Fig. I8.591 shows results of measurements that were made on the different nodes during the test. In the curves the 
amount of network traffic going in or coming out of the corresponding nodes is displayed. The measurements were made 
locally on each of the nodes. Note that the five curves shown are scaled independently to arbitrary values for a better 
visualization. Real values of the plateaus for the data source and sink node are between 11 MB/s and 12 MB/s and the 
four other nodes' (two normal worker/one faulty worker/one spare worker) plateaus are at about 4 MB/s with the peak 
in the worker node's curve going to about 6 MB/s. This shows that the network load going out from the data source is 
evenly distributed to the three active nodes at first and after recovery as well as to the two remaining nodes during the 
recovery process. 

At the points marked 1 the cable is unplugged from the faulty node, causing its incoming network traffic to fall to zero 
immediately.
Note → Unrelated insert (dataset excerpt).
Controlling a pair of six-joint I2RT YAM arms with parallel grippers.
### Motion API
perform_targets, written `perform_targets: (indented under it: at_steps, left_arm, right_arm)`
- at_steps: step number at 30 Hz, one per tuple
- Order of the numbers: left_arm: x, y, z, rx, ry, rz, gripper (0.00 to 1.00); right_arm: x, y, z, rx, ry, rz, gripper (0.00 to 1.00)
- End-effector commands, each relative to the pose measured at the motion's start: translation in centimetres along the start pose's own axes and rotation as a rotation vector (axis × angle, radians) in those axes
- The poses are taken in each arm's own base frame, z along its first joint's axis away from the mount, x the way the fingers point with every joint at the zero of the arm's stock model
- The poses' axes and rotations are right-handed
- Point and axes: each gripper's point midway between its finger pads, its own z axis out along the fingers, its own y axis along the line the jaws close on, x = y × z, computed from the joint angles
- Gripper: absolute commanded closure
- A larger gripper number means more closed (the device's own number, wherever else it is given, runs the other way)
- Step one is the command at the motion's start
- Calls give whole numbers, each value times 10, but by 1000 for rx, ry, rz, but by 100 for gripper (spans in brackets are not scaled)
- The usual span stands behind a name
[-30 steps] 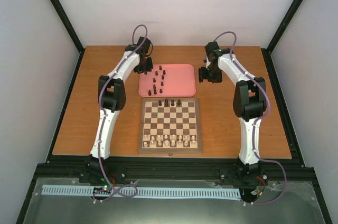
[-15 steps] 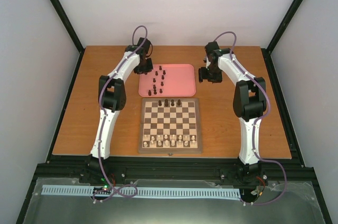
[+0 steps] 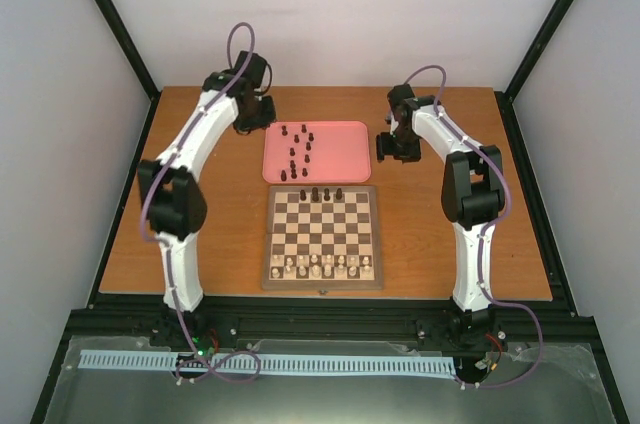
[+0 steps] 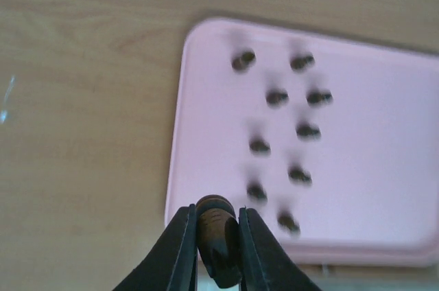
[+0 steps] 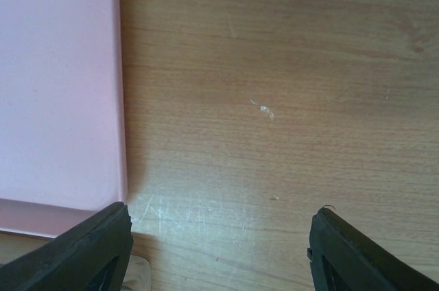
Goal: Set up the chess pieces on the board
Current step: Pick up the chess piece from the storage box, then place the chess piece on the chessboard.
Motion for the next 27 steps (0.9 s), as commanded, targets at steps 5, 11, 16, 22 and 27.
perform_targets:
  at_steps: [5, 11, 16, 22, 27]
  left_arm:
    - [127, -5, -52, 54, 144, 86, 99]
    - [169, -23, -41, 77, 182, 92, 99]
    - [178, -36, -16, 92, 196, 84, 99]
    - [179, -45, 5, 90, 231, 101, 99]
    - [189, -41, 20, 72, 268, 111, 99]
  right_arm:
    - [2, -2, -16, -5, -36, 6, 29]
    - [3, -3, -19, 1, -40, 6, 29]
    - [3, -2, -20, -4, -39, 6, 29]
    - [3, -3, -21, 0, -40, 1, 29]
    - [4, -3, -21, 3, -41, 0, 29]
At the same time or shortly afterwards the network traffic going out of the data source decreases to about 
two thirds as the TolerantSubscriberBridgeHead sending to the unplugged node blocks. The reason for the 
decrease to somewhat less than two thirds of the previous might be due to buffers filling up on the source as they do not 
get freed by the "faulty" node. At point 2 the faulty node has been taken out of the path, and events are passed only to the 
two remaining worker nodes. The amount of data leaving the data source increases to its previous value, and the amount 
of data going into the worker node increases by about a factor 1 .5, as expected. Finally, at point 3 the spare node has been 
connected into the chain and the third path has been activated again. Data starts to go into the spare node at the same 
rate as for the faulty node before the cable was unplugged, and the amount of data going into the regular worker node 
decreases back to the value before the simulated failure. At this point the data flow chain has fully recovered. During the 
running time of the test, including some time after the recovery, the event supervisor component has issued no warning 
about missing events, so not a single event was lost due to this simulated node failure. 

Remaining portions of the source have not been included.